September 2005 Shark Bytes
Posted on Friday, 30 September 2005
This is going to be a short newsletter as there is little shark activity to report on from my side. In years gone by the middle of September usually signals the end of the great white shark season at Seal Island. This year was no different and by about the 10th of September shark activity was done to almost zero. We did actually have good sharks at the beginning of the month seeing a fair amount of predatory activity as well as having sharks approach our boat. From the 10th onwards we did a few trips where we did not see a single shark. On Saturday we had a group on the boat who knew up front that it was going to be difficult to find sharks and I must confess we did not expect to see anything ourselves.
But, as we arrived Chris happened to be looking in the right spot at the right time and saw a breach. We approached the area where it happened and concluded that a shark had been successful in catching a seal as there was a slick on the surface and the gulls were taking advantage by feeding on small bits of fat. Although it is now well into spring in Cape Town the weather on Saturday morning was of a typical winter’s day, light breeze from the north, overcast and the pressure low, all signaling good conditions for sharks to hunt seals at Seal Island.

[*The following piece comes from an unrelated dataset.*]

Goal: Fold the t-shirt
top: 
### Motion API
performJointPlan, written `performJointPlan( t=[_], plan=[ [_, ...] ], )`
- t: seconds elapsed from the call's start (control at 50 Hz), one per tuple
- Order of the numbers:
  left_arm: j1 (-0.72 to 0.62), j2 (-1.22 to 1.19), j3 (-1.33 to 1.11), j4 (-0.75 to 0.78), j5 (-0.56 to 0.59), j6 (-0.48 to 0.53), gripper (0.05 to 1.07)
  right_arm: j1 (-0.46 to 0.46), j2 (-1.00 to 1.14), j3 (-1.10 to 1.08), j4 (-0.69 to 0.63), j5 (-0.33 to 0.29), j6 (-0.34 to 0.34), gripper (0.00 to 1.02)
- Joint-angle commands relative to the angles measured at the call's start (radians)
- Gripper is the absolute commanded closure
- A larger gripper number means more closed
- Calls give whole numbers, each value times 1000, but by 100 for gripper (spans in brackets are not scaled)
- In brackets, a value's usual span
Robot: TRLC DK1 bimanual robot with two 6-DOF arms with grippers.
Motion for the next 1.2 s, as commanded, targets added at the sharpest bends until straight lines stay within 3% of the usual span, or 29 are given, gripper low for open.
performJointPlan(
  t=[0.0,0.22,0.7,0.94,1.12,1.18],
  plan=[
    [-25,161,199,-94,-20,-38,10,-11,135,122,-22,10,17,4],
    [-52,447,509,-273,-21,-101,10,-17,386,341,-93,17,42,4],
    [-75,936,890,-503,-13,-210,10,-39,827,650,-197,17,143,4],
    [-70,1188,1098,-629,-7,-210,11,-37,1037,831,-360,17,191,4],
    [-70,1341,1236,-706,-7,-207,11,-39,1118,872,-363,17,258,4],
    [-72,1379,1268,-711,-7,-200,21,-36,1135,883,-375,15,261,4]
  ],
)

After this first event we were all watching for further action. As I was watching a particular area a shark popped up on the surface and proceeded to feed on a seal carcass. It could only have been a sub surface attack as I definitely did not see any chase on the surface. After this we saw another two successful feeding bouts. What Chris & I found so interesting was that at all three events the sharks really took their time in consuming the seal carcass. During the height of the season competition at the Island is so high with so many sharks being present that successful feeding is usually over in a matter of seconds. So why on Saturday did all three sharks almost lazily feed? We had a thought that perhaps because there are so few sharks at the Island they did not feel there was a threat of losing their meal to another shark. We did observe at least one event this season where a shark successful in making a kill lost its meal to another larger shark.
Now that the sharks seem to have on the whole departed from Seal Island they will start to follow different feeding patterns. As we approach summer warmer currents will move into False Bay bringing with it migratory summer fish and shark species. The white sharks seem to prefer feeding on these alternatives and will from now on be moving with the fish and sharks. In variably the fish and sharks are moving closer to shore and all can be easily spotted from vantage spots on the mountain. Both on Saturday and Sunday we stopped on Boyes drive, which is a magnificent drive passing through Kalk Bay Mountain that overlooks Muizenberg. Both times we spotted a white shark cruising about 2 kilometers offshore. At this same spot there is a dedicated shark spotter specifically looking for sharks and should a shark be in close proximity to surfers and bathers the water is cleared. A lot of the time it is very difficult to easily spot sharks due to weather conditions but at least it is a proactive way to try and prevent shark investigations. This shark behavior is completely normal and they have probably been patrolling this general area for thousands of years. So, do not believe what the media will be telling you!